Mesoscopic Simulation for Magnetized Nanofluid Flow Within a Permeable 3D Tank

Abstract

The current analysis is carried out for the Al2O3 nanoparticles transportation through a permeable cubic geometry under the influence of the magnetic force through a hot cubic object. The physical phenomenon described in the basic equations together with the Maxwell’s equations. Then D3Q19 model is sketched for the discretization of the velocity vectors for using the $3D$ Lattice Boltzmann Method (LBM). The impact of Brownian motion in the Al2O3-H2O nanofluids is considered by taking the Koo–Kleinstreuer model into consideration. The nanoparticles transportation under the impacts of the buoyancy and Lorentz forces, and permeability is studied with LBM. Numerical simulations are performed for different values of magnetic parameter, Darcy’s and Rayleigh numbers.
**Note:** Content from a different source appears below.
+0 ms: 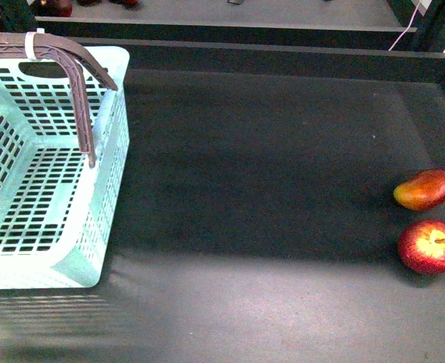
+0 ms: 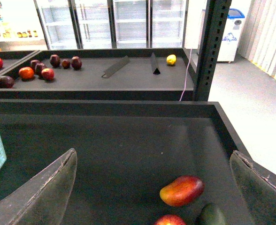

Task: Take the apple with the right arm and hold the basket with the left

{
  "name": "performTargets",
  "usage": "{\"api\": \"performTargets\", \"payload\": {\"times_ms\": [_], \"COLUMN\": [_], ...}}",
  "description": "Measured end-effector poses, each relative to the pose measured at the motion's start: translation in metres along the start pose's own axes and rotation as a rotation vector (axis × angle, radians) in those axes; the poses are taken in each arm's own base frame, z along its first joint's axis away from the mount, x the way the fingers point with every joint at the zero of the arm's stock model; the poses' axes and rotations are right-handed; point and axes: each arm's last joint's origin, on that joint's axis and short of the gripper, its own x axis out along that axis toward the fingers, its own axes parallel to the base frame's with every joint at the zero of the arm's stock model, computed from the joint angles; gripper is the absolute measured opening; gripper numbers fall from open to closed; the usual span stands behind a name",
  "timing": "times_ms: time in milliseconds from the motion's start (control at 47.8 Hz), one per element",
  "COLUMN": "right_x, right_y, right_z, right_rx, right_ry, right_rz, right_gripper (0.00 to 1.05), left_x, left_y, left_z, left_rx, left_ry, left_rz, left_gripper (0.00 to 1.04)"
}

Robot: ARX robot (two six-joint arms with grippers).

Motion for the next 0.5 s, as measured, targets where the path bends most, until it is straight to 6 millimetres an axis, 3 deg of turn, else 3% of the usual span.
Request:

The validation of the applied technique is presented in Fig. 3 in the form of isotherms by comparing the obtained results with Calcagni et al. . For the enhancement of the heat transfer analysis a quantitative comparison of the current study is presented in Fig. 4 . All the results for various parameters are presented in the form of isotherms. The obtained results show the efficient conduction for higher values of $Ha$ . The larger values of $Da$ show reduction in the boundary layer thickness. The average Nusselt number $Nu_{ave} $ enhances with higher values of the permeability parameter. The efficiency of the implemented technique is demonstrated in Table 4 , where the Nusselt number is tabulated for distinct numbers of $Gr$ and $Ha$ , and are compared with the available literature.